The article's author, Manhattan Institute fellow Leor Sapir, quoted a July acknowledgment he had received from ASPS that "the existing evidence base (for the practice) is viewed as low quality/low certainty," and that there is "considerable uncertainty as to the long-term efficacy" of such procedures.

Sapir noted that "plastic surgeons are increasingly finding themselves in the hot seat of gender medicine lawsuits" filed by those seeking to reverse the interventions, with "at least seven" ASPS members named as defendants in close to two dozen lawsuits.

In 2017, one ASPS member performed a double mastectomy on a plaintiff who at the time was just 13 years old, and had received less than a total of two hours of evaluation from the surgeon and a psychologist -- despite demonstrating a long history of mental and emotional distress, wrote Sapir, citing details from the legal complaint.

The City Journal article, titled "A Consensus No Longer," said ASPS comments marked the "first big fracture" in the apparent U.S. medical consensus over gender interventions for teens, a unity that had been forged particularly by the World Professional Association for Transgender Health and the Endocrine Society -- and one that has so far withstood a growing trend among European nations to halt the use of puberty blockers, hormones and surgeries in adolescents with gender dysphoria, due to concerns over problematic evidence.

The Cass Review -- a final report issued in April by Dr. Hilary Cass, a former president of the Royal College of Pediatrics and Child Health, whom the U.K.'s National Health Service appointed in 2020 to conduct an independent analysis of its gender identity services -- found that evidence supporting gender interventions for children and teens was both insufficient and fraught.

Additionally, the Cass Review noted that WPATH and the Endocrine Society had engaged in a "circularity" of approach by citing each other's statements, rather than, as Sapir wrote, "conducting a scientific appraisal of the evidence."

In its press release, CMA said that current treatment recommendations by WPATH, the Endocrine Society and the American Medical Association "only make the suffering of these patients worse, and are contrary to the treatments now adopted by many countries including England, Scotland, Sweden, Finland, Denmark, Norway, France, Australia and New Zealand.

"These countries have prioritized psychological care over medical gender-affirming interventions," said CMA.

While "gender dysphoria is a psychological diagnosis," said CMA, "gender ideology is a belief system based on a false human anthropology which undermines the intrinsic value and uniqueness of the human person."

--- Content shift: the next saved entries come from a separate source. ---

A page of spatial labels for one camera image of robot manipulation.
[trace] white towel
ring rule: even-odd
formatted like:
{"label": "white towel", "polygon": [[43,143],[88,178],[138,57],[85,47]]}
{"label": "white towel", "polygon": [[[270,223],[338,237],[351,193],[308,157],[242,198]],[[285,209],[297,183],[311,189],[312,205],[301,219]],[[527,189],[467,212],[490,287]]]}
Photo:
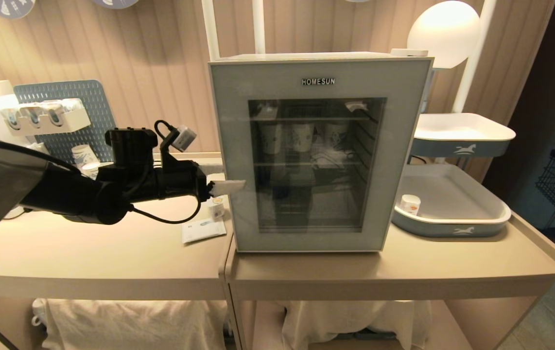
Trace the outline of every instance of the white towel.
{"label": "white towel", "polygon": [[225,350],[225,301],[36,299],[33,307],[47,325],[45,349]]}
{"label": "white towel", "polygon": [[282,328],[290,350],[332,340],[339,333],[366,327],[394,332],[404,350],[424,349],[431,328],[431,302],[425,301],[278,301],[286,307]]}

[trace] gray tray
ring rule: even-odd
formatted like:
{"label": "gray tray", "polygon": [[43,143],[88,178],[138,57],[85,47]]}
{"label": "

Dr. Michelle Stanford, CMA president, said in the press release that "gender ideology is blind to the abundant scientific data already published on the treatment of gender dysphoria."

She added that "physicians promoting it ignore the harms this belief causes to thousands of confused young patients."

CMA said in its release that it "understands that these patients are indeed suffering and deserve the most compassionate and best medical care, as was noted in CMA’s position paper, 'The Ideology of Gender Harms Children,' released last year."

The association said "systematic studies show that compassionate psychological care allows up to 85-90% of these adolescents to resolve their dysphoria without the harmful and irreversible effects of pubertal blockers, cross-sex hormones and mutilating surgery."

CMA's upcoming annual educational conference, which will be held Sept. 5-7 in Orlando, will include speakers "who have been hurt by this ideology and the long term health problems they now suffer as a result," said the organization in its release.

"From our first days in plastic surgery residency training, we were taught that there are no surgical solutions to psychological problems and that remains true today," said CMA board member and plastic surgeon Dr. Al Oliva, who is also a member of ASPS, in the press release.

"CMA stands with ASPS and other medical associations that bravely speak the truth about evidence-based treatment of gender dysphoria in adolescents," said CMA in its release.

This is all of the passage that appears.